Cast iron is well-known for its structural strength and weight. Unlike wrought iron, or normal iron, it is moderately corrosion resistant. This metal is ideal to use where no bending will be necessary. The characteristics of iron make it perfect for friction because it takes a long time for iron to wear. However, this is a very brittle material. If it were forced to bend in any way, it would crack or break.
Spheroidal Graphite Iron
Spheroidal graphite cast iron, also known as SG iron, shares some of the properties of regular cast iron. It will not flex at all, due to its nature it will cause cracks or breaks. However, this type of cast iron is extremely more durable than that of regular cast iron. The tensile strength was increased, so wearing down your valve plate take much longer than the same plate made of cast iron, as long as it is used under normal operating conditions.
Stainless Spring Steel
There are multiple types of stainless spring steel, however they share similar characteristics. A valve plate cover made from this material has properties which allow it to dissipate heat like normal stainless steel, as well as wear slowly. The properties of this metal make it much easier to flex than standard stainless steel, however it will not retain the shape after it has bent. The metal is heat treated to go back to its beginning shape after it flexes. With all this in mind, it is typically not used as most stainless alloys can handle the job just fine with a much lower cost.
The Importance of Which Metal You Choose a Valve Plate
Each of these different materials serves a purpose. Each of them are better at a specific application than the others. The most important thing that you can do before you order your valve plate is to make sure that you are getting the right one for your application. For instance, if you know that there is flexing where the plate is located, then you would need to choose a metal that will return back to its original shape, such as stainless spring steel. Check the ductility of the metal you are thinking about choosing for your valve plate, and make sure it will withstand the function of what it is you need it to do. Each metal behaves differently, always keep that in mind.

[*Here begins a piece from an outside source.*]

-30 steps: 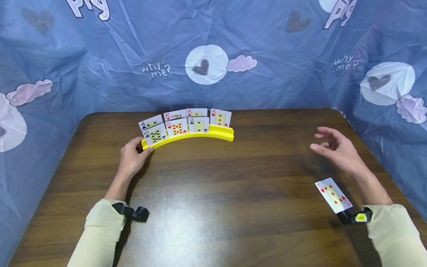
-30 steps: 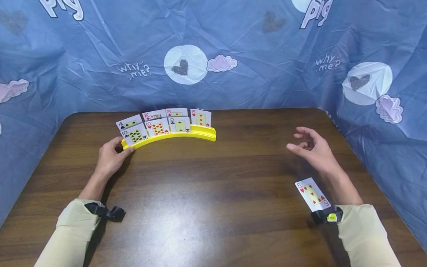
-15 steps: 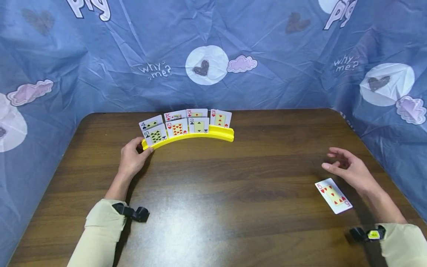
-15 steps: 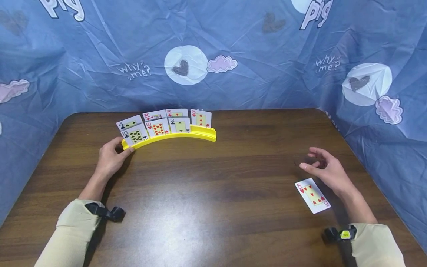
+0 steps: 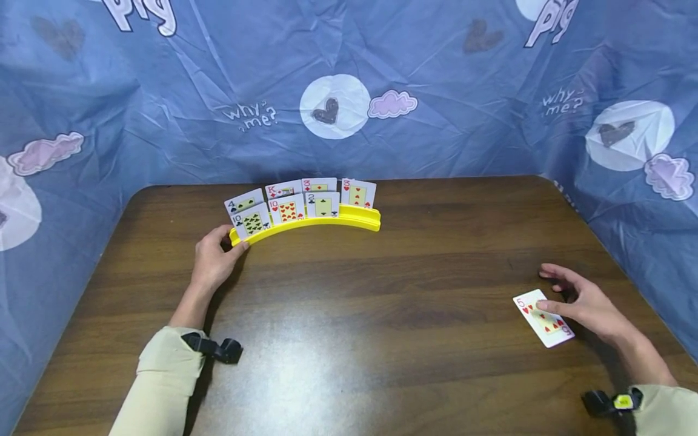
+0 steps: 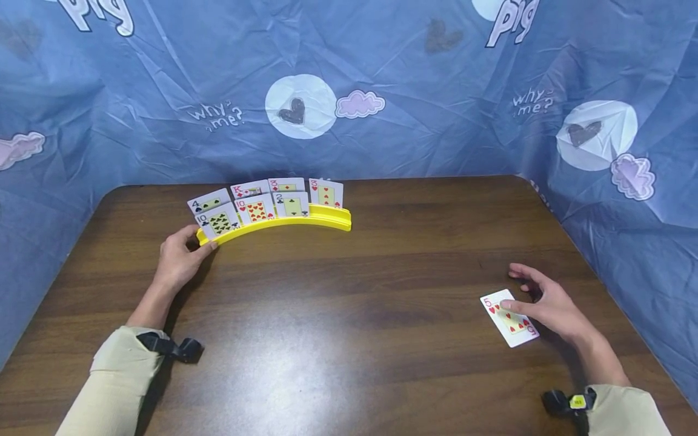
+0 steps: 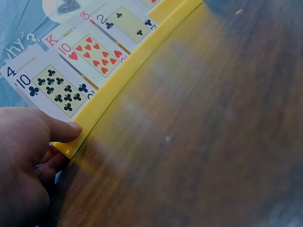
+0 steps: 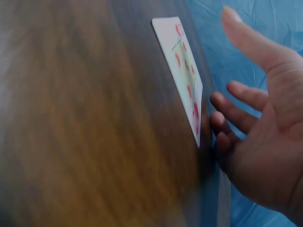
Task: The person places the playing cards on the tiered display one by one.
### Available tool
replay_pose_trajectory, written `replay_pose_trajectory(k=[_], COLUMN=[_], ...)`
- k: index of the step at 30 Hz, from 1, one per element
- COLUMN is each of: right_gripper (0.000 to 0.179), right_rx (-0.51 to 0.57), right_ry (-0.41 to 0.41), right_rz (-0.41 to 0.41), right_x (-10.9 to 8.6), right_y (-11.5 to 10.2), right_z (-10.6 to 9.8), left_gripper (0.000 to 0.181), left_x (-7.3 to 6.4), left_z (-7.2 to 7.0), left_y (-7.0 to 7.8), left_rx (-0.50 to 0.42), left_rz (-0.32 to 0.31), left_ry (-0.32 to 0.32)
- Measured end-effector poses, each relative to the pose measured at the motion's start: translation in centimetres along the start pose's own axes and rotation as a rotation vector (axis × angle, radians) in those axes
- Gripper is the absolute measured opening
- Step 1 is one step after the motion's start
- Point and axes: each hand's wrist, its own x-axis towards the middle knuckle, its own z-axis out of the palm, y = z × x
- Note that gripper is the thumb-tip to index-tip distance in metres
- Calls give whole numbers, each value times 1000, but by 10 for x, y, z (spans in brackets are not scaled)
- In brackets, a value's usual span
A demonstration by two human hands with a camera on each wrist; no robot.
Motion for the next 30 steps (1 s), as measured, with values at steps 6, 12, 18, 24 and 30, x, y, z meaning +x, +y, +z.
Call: replay_pose_trajectory(k=[6,12,18,24,30], right_gripper=[87,98,100,103,101], right_rx=[-70,-120,-213,-225,-239], right_ry=[-48,-54,-46,-67,-16], right_rz=[-75,-161,-155,-155,-206], right_x=[-14,-19,-18,-20,-20], right_y=[4,10,11,10,15], right_z=[-2,0,5,6,8], left_gripper=[37,38,38,38,38], left_x=[0,0,0,0,0], left_z=[2,2,0,-1,-1], left_y=[-1,-1,-1,1,2], left_rx=[-2,-3,-1,3,-2], left_rz=[3,2,3,-14,-23], left_ry=[1,2,8,-4,-8])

Aspects to Think About Prior to Choosing
- Run-time: The amount of time that the compressor will be running makes a huge impact on which metal would be the right choice. The longer the compressor runs, the more heat that will generate. The Wear and Tear Theory shows that all things break down, fast through normal use and at an exponential rate when used more than it was designed for.
- Environment: Corrosion is the natural enemy of metal. It occurs through oxidation, most from the presence of both oxygen and water. If the surroundings condone corrosion, such as moist environments or outdoors, then you will need a metal that is corrosion resistant.

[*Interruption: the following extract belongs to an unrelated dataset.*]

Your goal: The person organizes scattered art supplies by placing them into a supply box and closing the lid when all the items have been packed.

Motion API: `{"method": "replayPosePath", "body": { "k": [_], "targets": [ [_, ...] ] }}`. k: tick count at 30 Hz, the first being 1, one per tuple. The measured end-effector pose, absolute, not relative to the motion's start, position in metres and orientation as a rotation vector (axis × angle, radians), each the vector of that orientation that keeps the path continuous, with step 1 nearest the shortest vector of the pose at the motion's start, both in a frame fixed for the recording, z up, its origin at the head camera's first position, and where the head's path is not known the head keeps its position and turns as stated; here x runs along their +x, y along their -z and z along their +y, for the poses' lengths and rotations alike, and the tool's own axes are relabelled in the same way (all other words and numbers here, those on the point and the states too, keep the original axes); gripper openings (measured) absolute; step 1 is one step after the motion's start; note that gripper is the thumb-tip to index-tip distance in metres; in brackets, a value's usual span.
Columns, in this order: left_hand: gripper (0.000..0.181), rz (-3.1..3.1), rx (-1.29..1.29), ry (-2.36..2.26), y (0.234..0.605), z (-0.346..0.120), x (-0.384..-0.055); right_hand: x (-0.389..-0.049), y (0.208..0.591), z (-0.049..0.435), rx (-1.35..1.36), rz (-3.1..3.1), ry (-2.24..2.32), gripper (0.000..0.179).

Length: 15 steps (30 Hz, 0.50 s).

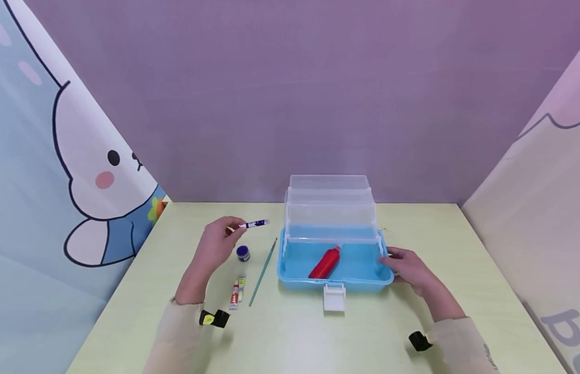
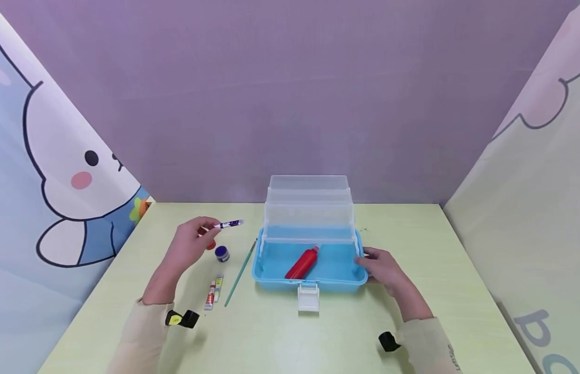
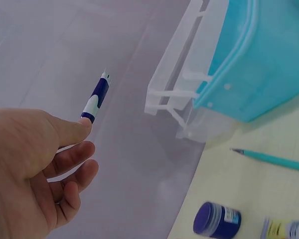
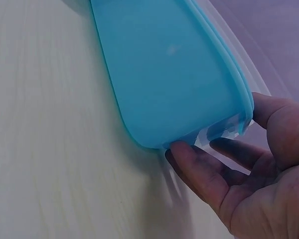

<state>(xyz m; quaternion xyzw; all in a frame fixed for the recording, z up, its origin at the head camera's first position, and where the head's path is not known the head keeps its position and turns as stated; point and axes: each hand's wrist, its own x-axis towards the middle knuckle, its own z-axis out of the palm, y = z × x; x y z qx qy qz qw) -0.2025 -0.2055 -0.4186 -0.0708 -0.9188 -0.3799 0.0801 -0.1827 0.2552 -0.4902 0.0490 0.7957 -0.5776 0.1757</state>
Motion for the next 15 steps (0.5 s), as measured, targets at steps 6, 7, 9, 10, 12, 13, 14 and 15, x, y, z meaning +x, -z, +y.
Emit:
{"method": "replayPosePath", "body": {
  "k": [6,7,9,10,12,13,14,15],
  "targets": [
    [0.018,-2.740,-0.261,1.099,0.417,-0.189,-0.214,-0.184,0.492,0.257,0.140,2.242,1.642,0.065],
    [0.019,-2.742,-0.259,1.091,0.417,-0.186,-0.216,-0.184,0.492,0.257,0.132,2.241,1.644,0.065],
    [0.019,-2.749,-0.262,1.074,0.417,-0.181,-0.219,-0.184,0.491,0.257,0.130,2.244,1.647,0.064],
    [0.020,-2.754,-0.264,1.069,0.417,-0.179,-0.221,-0.183,0.491,0.256,0.123,2.244,1.648,0.064],
    [0.021,-2.762,-0.272,1.067,0.418,-0.175,-0.224,-0.183,0.490,0.256,0.120,2.244,1.652,0.064],
    [0.021,-2.766,-0.273,1.064,0.419,-0.173,-0.225,-0.183,0.490,0.256,0.122,2.244,1.653,0.064],
    [0.021,-2.767,-0.278,1.068,0.419,-0.172,-0.226,-0.183,0.490,0.256,0.123,2.244,1.655,0.064],
    [0.020,-2.766,-0.284,1.071,0.419,-0.170,-0.227,-0.183,0.491,0.256,0.122,2.242,1.655,0.064]
  ]
}}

- Vibrations: If there is more vibration than what would be considered normal running conditions, then you should take this in to account as well. Different metals handle this differently, many times requiring flexibility of the plate to make sure that nothing gets damaged. Typically, a damper plate will handle the excess vibrations within the compressor.
- Heat: If your compressor just generates more heat than what would be considered normal running conditions, you need to choose a metal that will handle the extra temperature. If you choose a metal that will not handle the heat properly, it can cause the metal to lose its structural integrity and become either weak or malleable.
- Pressure: If the compressor you are putting the valve plate is large, then you will need to make sure the metal will withstand any pressure that the compressor might generate.
Different metals can have similar characteristics, however it is the characteristics that make them unique that makes choosing which metal to use for your valve plate so important. If you do not choose the right material for the job, you may end up prematurely damaging your plate, or worse. However, if you take the time to choose the correct metal for your application, then you will maximize the life span of the valve plate that you purchase.